Starting at the line that contains "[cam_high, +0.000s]", copy every line to the end of the material below exactly, and omit the pictures.

──────

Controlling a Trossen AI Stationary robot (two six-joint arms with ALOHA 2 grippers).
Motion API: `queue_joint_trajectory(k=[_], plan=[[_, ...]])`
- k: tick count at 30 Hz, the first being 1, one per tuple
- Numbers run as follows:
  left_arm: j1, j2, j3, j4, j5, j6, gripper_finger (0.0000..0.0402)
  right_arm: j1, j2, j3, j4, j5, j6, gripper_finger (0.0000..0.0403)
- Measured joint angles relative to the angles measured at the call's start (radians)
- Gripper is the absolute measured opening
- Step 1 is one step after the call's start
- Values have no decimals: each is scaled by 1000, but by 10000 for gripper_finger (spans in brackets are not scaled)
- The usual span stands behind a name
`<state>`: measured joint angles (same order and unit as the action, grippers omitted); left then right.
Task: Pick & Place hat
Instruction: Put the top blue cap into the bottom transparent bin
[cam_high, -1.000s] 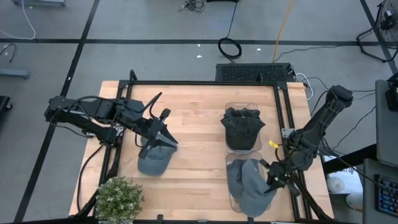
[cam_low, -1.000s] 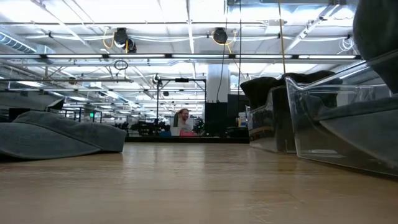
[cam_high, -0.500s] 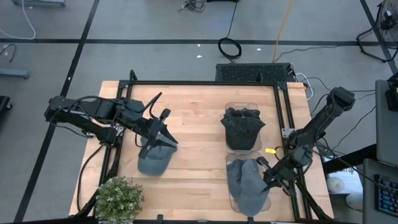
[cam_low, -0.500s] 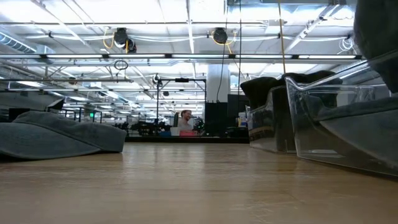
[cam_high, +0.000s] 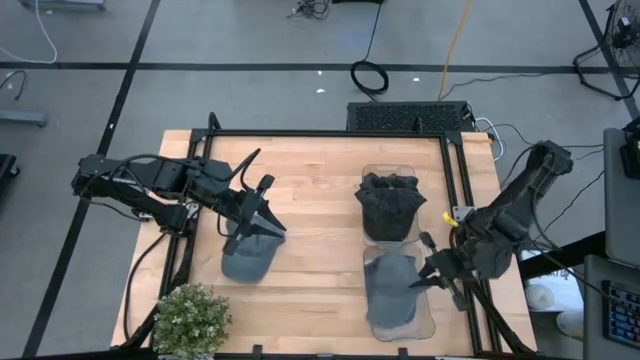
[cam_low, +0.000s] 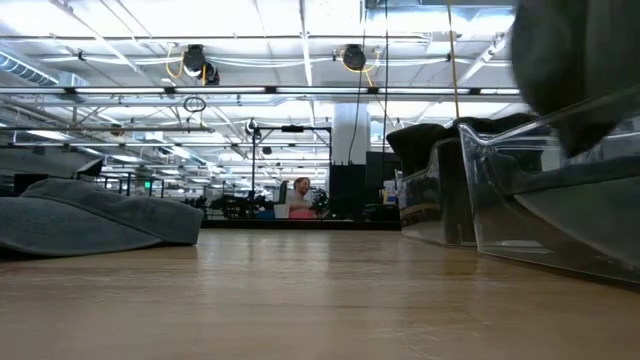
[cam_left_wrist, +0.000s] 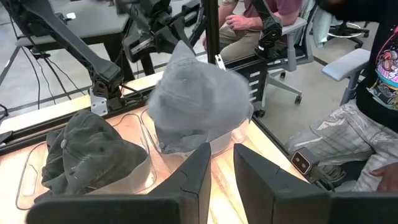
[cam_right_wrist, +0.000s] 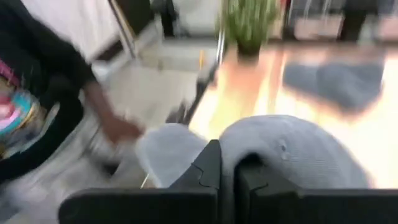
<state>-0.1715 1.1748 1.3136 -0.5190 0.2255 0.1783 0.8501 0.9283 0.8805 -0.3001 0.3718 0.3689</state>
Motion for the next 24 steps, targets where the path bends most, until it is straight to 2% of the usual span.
queue_joint_trajectory(k=[5, 8, 11, 14, 16, 18, 20, 24], plan=[[0, 0, 0, 0, 0, 0, 79, 1, 140, 304, -534, -62, 271, 0], [0, 0, 0, 0, 0, 0, 79, -6, 228, 426, -748, -62, 351, 0], [0, 0, 0, 0, 0, 0, 79, -6, 295, 480, -743, -61, 270, 0], [0, 0, 0, 0, 0, 0, 79, -6, 323, 489, -568, -71, 66, 0], [0, 0, 0, 0, 0, 0, 79, -6, 336, 477, -456, -114, -40, 0], [0, 0, 0, 0, 0, 0, 79, 6, 348, 454, -432, -112, -101, 0], [0, 0, 0, 0, 0, 0, 79, 25, 356, 420, -486, -78, -94, 0], [0, 0, 0, 0, 0, 0, 79, 37, 356, 345, -605, -49, 81, 0]])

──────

→ Written response:
[cam_high, +0.000s] 
[cam_low, +0.000s] 
[cam_left_wrist, +0.000s] 
[cam_right_wrist, +0.000s] 
<state>-0.1715 1.1748 1.3136 -0.5190 0.2255 0.1783 0.8501 0.9283 0.8805 -0.3001 0.3718 0.3689</state>
Motion for the next 24 steps, targets where the path bends most, until it is straight to 2% of the usual span.
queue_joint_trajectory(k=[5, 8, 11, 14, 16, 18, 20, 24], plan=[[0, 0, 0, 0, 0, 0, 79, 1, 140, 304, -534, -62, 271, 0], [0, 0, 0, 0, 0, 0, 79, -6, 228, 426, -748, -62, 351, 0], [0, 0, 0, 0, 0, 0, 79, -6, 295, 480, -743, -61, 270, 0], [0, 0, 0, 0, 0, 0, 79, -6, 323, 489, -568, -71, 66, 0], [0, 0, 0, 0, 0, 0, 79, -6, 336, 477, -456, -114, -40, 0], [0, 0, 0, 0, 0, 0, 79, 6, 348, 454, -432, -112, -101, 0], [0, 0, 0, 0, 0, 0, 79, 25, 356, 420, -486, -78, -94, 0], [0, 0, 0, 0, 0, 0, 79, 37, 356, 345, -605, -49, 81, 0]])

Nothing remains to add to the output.